▶ _Task description_: Without including any pictures, return the records below exactly as written.

(Saved data entries)
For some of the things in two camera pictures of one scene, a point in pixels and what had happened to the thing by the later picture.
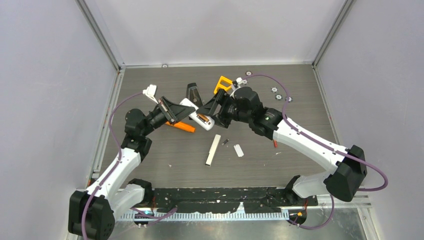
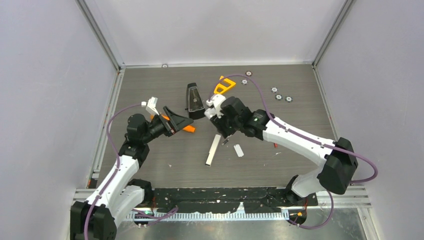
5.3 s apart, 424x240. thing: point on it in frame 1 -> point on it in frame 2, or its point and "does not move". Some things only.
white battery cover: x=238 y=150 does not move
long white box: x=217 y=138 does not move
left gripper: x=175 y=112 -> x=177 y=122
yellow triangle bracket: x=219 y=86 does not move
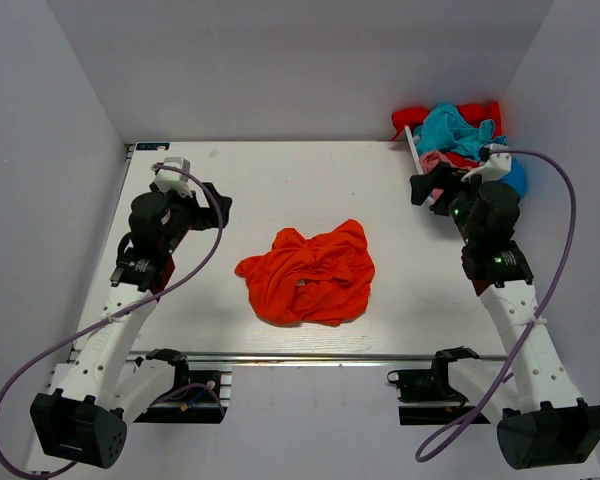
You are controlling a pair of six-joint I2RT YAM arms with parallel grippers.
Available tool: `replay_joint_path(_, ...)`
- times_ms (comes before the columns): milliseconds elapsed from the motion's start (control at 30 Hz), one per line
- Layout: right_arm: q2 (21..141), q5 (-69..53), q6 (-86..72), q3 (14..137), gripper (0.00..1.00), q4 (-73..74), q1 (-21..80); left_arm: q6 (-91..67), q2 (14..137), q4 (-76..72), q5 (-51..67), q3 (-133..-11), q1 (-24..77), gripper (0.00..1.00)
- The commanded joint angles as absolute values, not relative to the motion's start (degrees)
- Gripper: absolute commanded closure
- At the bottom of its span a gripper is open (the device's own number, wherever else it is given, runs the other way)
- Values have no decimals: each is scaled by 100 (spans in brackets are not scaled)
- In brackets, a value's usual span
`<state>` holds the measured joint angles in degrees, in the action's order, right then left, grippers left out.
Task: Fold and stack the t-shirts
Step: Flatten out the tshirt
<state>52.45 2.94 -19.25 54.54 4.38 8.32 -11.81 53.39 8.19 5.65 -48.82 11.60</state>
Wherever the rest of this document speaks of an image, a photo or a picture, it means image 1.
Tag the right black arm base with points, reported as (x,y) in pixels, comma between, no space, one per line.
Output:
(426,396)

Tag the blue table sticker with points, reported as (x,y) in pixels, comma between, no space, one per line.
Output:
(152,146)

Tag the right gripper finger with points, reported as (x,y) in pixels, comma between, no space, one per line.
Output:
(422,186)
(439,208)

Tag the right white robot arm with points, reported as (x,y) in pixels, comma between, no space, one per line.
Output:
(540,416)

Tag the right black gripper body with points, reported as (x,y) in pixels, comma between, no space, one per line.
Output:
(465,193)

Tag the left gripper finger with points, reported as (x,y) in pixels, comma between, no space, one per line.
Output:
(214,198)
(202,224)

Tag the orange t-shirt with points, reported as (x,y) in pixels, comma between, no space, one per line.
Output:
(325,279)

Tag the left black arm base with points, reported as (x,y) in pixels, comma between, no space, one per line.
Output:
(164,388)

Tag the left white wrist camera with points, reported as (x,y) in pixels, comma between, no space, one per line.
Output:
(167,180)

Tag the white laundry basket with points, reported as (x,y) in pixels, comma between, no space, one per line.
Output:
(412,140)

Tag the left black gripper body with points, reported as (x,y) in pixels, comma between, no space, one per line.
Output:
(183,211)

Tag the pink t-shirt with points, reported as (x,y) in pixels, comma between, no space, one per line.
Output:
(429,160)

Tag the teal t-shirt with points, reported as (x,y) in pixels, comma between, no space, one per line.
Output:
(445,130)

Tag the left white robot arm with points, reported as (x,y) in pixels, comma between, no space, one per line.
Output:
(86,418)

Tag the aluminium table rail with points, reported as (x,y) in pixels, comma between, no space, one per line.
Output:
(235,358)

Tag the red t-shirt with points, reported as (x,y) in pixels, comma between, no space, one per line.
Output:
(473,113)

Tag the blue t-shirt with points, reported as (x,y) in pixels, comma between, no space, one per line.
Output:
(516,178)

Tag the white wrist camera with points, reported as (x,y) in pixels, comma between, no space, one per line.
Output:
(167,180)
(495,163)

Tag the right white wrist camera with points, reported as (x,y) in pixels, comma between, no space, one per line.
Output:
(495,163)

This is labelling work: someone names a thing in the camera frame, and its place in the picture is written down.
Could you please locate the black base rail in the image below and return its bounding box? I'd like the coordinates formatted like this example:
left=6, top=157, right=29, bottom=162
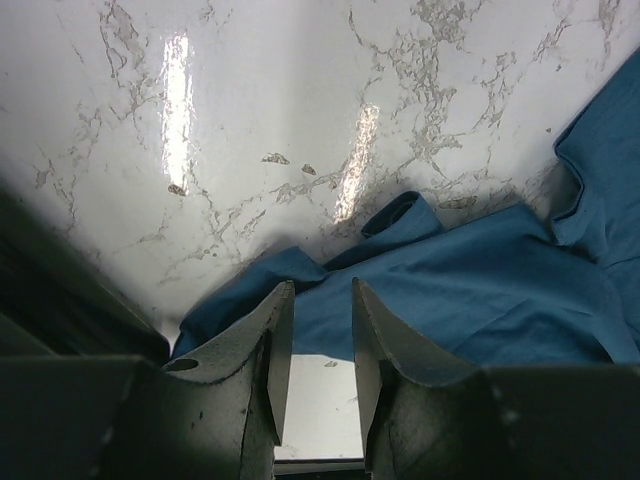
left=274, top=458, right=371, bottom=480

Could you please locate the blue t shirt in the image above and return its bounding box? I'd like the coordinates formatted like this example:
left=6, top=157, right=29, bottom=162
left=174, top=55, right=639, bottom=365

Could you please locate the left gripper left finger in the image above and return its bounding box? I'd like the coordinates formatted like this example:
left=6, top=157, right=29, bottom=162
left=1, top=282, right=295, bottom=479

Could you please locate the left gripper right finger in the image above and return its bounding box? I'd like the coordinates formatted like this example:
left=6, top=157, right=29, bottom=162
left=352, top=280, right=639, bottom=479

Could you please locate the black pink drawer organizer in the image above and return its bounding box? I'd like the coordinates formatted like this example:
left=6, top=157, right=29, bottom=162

▶ _Your solution_:
For some of the things in two camera pictures of one scene, a point in pixels and what had happened to the thing by the later picture.
5.3 s apart, 424x240. thing: point on it in frame 1 -> point on it in frame 2, or its point and "does not move". Some things only.
white battery cover: x=238 y=150 does not move
long white box: x=217 y=138 does not move
left gripper: x=175 y=112 -> x=177 y=122
yellow triangle bracket: x=219 y=86 does not move
You are controlling a pair of six-joint I2RT YAM arms with parallel grippers.
Available tool: `replay_joint_path(_, ...)`
- times_ms (comes before the columns): milliseconds elapsed from the motion's start (control at 30 Hz), one per line
- Layout: right_arm: q2 (21..141), q5 (-69..53), q6 (-86..72), q3 (14..137), gripper (0.00..1.00), q4 (-73..74), q1 (-21..80); left_arm: q6 (-91..67), q2 (14..137), q4 (-76..72), q5 (-51..67), q3 (-133..-11), q1 (-24..77), gripper (0.00..1.00)
- The commanded joint angles as absolute values, not relative to the motion's start (degrees)
- Gripper: absolute commanded closure
- At the bottom of its span a gripper is open (the device's own number, wherever else it is given, runs the other way)
- Values have no decimals: each is scaled by 100 (spans in brackets are not scaled)
- In brackets, a value's usual span
`<state>` holds the measured joint angles in degrees, in the action's order, right then left, grippers left out.
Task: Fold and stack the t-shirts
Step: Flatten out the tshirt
<state>52.45 2.94 -19.25 54.54 4.38 8.32 -11.81 53.39 8.19 5.65 -48.82 11.60</state>
Wherever the rest of this document speaks of an image, a photo or a picture, it means image 1.
Tag the right black arm base with points, reported as (x,y) in pixels, comma between, no space, one per line.
Output:
(426,396)

Tag the blue table sticker with points, reported as (x,y) in pixels, comma between, no space, one per line.
Output:
(152,146)

Tag the right gripper finger with points, reported as (x,y) in pixels, comma between, no space, one per line.
Output:
(422,186)
(439,208)

Tag the right white robot arm with points, reported as (x,y) in pixels, comma between, no space, one per line.
Output:
(540,416)

Tag the right black gripper body with points, reported as (x,y) in pixels, comma between, no space, one per line.
Output:
(465,193)

Tag the left gripper finger with points, reported as (x,y) in pixels, comma between, no space, one per line.
Output:
(214,198)
(202,224)

Tag the orange t-shirt with points, reported as (x,y) in pixels, comma between, no space, one per line.
Output:
(325,279)

Tag the left black arm base with points, reported as (x,y) in pixels, comma between, no space, one per line.
Output:
(164,388)

Tag the left white wrist camera with points, reported as (x,y) in pixels, comma between, no space, one per line.
Output:
(167,180)

Tag the white laundry basket with points, reported as (x,y) in pixels, comma between, no space, one per line.
Output:
(412,140)

Tag the left black gripper body with points, reported as (x,y) in pixels, comma between, no space, one per line.
Output:
(183,211)

Tag the pink t-shirt with points, reported as (x,y) in pixels, comma between, no space, one per line.
Output:
(429,160)

Tag the teal t-shirt with points, reported as (x,y) in pixels, comma between, no space, one per line.
Output:
(445,130)

Tag the left white robot arm with points, reported as (x,y) in pixels, comma between, no space, one per line.
Output:
(86,418)

Tag the aluminium table rail with points, reported as (x,y) in pixels, comma between, no space, one per line.
Output:
(235,358)

Tag the red t-shirt with points, reported as (x,y) in pixels, comma between, no space, one per line.
Output:
(473,113)

Tag the blue t-shirt with points, reported as (x,y) in pixels, comma between, no space, one per line.
Output:
(516,178)

Tag the white wrist camera with points, reported as (x,y) in pixels, comma between, no space, one per line.
Output:
(167,180)
(495,163)

Tag the right white wrist camera with points, reported as (x,y) in pixels, comma between, no space, one per line.
Output:
(495,163)

This is labelling work: someone names a thing in the camera frame, and its place in the picture is written down.
Could you please locate the black base rail in the image below and return its bounding box? I'd like the coordinates formatted like this example:
left=6, top=157, right=29, bottom=162
left=274, top=458, right=371, bottom=480

Could you please locate the blue t shirt in the image above and return its bounding box? I'd like the coordinates formatted like this example:
left=6, top=157, right=29, bottom=162
left=174, top=55, right=639, bottom=365

Could you please locate the left gripper left finger in the image above and return its bounding box? I'd like the coordinates formatted like this example:
left=6, top=157, right=29, bottom=162
left=1, top=282, right=295, bottom=479

Could you please locate the left gripper right finger in the image above and return its bounding box? I'd like the coordinates formatted like this example:
left=6, top=157, right=29, bottom=162
left=352, top=280, right=639, bottom=479

Could you please locate the black pink drawer organizer in the image above and return its bounding box? I'd like the coordinates formatted like this example:
left=6, top=157, right=29, bottom=162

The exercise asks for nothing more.